Your assignment: Scan the entries for the word "yellow". Every line that has it should be copied.

Task data:
▬▬▬
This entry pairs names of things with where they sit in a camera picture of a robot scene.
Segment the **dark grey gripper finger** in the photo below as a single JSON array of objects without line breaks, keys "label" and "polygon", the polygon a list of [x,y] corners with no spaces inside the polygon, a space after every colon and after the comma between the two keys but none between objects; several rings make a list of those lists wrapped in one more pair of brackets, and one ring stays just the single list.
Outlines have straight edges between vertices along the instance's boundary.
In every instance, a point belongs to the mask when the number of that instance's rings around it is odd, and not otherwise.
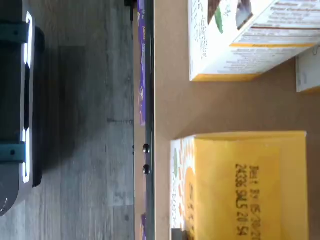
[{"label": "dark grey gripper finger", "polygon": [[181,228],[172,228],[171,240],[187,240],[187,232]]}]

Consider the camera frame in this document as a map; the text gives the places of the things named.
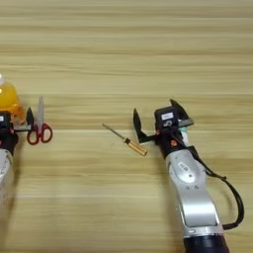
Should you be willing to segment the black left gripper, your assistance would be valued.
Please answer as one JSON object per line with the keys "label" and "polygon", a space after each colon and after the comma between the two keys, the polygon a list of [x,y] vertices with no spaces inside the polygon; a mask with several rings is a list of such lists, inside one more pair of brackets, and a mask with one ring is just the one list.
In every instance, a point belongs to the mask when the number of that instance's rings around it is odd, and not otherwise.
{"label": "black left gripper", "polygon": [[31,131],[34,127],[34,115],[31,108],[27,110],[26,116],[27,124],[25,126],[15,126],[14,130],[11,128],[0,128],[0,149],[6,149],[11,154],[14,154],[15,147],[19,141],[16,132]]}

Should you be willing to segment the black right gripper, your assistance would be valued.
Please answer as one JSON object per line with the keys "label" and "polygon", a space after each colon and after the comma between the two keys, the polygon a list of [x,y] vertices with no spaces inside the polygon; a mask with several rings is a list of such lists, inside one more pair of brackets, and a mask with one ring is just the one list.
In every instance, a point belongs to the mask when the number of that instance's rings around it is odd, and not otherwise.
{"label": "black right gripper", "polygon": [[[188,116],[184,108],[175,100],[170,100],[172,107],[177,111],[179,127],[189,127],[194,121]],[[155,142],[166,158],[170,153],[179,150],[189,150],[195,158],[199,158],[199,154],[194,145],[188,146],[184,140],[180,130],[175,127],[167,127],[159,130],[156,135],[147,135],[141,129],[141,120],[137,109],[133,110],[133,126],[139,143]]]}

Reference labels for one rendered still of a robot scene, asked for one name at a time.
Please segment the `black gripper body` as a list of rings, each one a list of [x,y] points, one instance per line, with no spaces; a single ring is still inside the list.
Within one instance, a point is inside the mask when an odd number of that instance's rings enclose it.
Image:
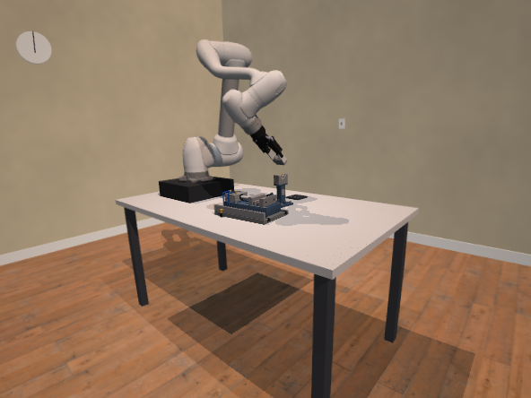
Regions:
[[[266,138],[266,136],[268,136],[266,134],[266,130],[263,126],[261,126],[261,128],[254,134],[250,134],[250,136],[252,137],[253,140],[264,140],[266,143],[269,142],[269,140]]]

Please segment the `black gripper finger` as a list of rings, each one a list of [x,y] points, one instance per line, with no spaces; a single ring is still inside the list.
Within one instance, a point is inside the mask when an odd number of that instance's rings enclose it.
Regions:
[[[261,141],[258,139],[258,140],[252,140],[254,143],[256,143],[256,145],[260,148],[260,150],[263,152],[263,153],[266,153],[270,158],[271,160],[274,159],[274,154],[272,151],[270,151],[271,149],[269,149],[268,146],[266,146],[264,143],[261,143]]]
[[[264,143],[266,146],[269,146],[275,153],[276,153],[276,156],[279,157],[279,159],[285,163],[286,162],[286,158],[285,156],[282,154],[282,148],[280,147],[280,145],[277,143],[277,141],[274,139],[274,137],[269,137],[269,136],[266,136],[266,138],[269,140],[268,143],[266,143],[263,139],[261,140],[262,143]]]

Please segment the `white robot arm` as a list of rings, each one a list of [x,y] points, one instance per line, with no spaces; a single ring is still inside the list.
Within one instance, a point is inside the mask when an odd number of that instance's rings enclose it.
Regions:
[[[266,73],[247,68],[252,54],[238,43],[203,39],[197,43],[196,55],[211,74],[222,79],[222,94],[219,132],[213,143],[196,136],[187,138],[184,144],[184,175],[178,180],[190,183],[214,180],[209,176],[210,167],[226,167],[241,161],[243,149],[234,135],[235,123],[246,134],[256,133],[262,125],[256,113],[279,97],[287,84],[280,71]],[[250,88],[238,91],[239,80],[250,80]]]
▬▬▬
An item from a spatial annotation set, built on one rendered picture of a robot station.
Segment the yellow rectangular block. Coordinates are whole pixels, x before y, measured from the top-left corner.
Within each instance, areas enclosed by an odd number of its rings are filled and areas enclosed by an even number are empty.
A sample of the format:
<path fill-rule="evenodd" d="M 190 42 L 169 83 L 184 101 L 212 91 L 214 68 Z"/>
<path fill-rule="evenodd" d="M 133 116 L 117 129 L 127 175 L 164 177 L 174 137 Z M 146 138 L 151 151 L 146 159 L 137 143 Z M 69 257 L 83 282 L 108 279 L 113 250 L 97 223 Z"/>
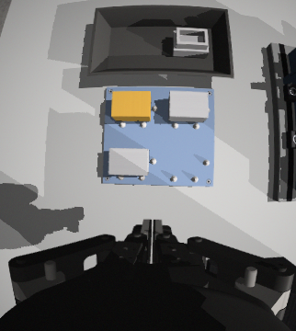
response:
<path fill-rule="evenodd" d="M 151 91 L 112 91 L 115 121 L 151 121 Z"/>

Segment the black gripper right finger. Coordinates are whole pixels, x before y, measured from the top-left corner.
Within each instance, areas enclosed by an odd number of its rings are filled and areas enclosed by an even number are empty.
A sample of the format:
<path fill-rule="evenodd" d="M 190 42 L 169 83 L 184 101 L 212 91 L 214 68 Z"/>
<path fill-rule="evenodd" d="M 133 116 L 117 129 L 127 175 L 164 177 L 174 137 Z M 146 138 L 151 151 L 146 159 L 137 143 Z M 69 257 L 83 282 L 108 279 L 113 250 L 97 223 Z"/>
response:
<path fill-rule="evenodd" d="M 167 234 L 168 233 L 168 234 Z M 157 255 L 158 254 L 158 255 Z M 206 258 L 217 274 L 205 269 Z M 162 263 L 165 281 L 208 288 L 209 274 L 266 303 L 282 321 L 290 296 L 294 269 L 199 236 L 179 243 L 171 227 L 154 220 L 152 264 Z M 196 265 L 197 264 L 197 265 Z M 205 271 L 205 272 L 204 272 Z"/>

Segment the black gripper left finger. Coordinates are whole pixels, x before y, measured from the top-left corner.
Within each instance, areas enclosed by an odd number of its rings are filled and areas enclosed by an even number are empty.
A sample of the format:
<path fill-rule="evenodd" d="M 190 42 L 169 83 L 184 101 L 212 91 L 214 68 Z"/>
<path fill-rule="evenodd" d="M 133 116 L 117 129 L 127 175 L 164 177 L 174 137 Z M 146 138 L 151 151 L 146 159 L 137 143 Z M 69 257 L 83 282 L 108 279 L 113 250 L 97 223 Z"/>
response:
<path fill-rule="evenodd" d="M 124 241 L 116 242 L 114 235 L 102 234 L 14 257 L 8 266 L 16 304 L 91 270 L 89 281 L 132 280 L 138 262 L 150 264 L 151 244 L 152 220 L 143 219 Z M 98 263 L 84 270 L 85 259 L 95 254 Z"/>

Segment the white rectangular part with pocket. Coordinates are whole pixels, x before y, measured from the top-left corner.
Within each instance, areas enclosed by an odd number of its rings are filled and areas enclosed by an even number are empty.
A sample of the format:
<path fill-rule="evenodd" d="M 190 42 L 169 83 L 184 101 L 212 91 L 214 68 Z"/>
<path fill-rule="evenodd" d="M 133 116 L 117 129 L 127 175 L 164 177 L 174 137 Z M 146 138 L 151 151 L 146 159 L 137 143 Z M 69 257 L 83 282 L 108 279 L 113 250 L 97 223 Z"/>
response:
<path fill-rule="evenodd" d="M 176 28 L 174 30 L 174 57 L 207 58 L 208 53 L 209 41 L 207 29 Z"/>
▬▬▬
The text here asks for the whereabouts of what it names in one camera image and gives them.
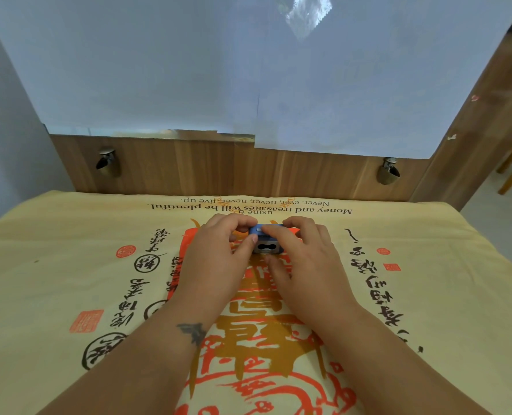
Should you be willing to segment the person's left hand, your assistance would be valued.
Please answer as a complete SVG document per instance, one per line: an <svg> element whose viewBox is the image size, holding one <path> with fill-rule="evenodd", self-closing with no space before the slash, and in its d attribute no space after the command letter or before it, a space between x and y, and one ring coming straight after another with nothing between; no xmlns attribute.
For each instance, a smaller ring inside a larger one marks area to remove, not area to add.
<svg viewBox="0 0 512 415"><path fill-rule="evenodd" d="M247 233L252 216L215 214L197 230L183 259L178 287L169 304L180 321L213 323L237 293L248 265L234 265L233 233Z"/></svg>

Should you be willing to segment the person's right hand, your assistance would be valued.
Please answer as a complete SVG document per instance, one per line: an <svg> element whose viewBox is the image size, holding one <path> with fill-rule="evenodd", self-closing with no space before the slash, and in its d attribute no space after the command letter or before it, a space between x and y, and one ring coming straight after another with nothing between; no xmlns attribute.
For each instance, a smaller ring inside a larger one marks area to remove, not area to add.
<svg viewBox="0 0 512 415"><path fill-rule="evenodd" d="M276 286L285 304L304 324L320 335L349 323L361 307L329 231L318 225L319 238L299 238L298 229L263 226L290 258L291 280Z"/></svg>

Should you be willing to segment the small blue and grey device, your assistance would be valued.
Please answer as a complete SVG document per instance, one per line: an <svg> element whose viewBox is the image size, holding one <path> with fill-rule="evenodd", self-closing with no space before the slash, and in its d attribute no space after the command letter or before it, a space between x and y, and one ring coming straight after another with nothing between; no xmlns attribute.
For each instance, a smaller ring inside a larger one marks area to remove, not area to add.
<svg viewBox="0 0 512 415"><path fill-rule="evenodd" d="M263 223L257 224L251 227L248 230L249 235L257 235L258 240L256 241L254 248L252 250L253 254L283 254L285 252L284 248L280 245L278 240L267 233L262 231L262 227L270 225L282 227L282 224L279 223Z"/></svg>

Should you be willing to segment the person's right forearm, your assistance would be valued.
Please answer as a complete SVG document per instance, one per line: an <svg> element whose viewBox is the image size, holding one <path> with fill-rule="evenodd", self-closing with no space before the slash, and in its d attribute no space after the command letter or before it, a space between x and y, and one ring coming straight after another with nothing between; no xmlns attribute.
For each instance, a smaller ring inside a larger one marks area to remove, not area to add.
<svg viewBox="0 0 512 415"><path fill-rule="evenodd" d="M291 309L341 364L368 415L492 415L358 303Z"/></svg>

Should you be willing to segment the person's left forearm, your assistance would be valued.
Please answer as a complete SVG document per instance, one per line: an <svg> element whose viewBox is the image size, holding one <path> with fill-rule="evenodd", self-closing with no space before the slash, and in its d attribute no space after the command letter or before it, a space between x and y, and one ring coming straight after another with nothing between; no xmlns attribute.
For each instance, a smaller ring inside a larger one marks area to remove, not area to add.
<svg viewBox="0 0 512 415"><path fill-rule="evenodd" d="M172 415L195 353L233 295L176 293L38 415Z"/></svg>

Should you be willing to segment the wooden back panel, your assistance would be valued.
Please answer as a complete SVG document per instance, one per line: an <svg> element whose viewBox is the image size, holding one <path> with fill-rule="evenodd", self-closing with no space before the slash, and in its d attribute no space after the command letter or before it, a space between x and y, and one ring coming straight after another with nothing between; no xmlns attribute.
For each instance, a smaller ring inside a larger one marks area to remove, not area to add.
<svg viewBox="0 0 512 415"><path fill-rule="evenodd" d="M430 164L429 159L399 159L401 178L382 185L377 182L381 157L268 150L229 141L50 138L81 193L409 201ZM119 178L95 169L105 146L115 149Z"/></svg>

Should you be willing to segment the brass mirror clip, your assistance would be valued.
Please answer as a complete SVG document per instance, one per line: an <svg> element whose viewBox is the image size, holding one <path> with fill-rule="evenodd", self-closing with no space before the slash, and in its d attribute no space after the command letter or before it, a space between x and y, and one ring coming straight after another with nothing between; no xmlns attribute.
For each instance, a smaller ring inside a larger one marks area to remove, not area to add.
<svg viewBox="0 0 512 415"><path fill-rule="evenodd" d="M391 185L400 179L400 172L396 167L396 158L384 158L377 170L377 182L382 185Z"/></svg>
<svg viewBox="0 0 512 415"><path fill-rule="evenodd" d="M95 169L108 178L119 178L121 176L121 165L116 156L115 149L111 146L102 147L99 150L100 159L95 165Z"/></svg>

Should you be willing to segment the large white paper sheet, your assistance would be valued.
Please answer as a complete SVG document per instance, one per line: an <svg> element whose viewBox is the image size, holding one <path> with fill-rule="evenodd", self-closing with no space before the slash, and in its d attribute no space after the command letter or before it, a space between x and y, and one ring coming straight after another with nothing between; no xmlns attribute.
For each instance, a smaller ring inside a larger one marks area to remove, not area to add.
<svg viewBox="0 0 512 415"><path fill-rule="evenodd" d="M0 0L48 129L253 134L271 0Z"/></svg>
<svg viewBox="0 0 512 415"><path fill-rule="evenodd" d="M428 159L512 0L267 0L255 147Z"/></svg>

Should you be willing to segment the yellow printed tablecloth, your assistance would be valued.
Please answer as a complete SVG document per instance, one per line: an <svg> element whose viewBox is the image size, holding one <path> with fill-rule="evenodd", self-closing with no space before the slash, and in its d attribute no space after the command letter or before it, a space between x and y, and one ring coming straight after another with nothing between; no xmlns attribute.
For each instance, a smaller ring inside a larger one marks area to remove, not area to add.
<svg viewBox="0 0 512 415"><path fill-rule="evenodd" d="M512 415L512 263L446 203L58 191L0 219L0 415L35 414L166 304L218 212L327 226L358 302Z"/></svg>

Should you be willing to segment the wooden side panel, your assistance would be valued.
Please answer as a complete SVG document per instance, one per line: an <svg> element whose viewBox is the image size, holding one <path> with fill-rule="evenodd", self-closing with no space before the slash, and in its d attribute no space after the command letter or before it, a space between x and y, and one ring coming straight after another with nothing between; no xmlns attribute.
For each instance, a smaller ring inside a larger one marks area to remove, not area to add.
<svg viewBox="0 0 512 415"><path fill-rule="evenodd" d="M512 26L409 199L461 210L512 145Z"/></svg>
▬▬▬
Answer to this exercise:
Segment the yellow rectangular block. Coordinates are whole pixels, x before y, measured from the top-left corner.
Should you be willing to segment the yellow printed tablecloth, your assistance would be valued.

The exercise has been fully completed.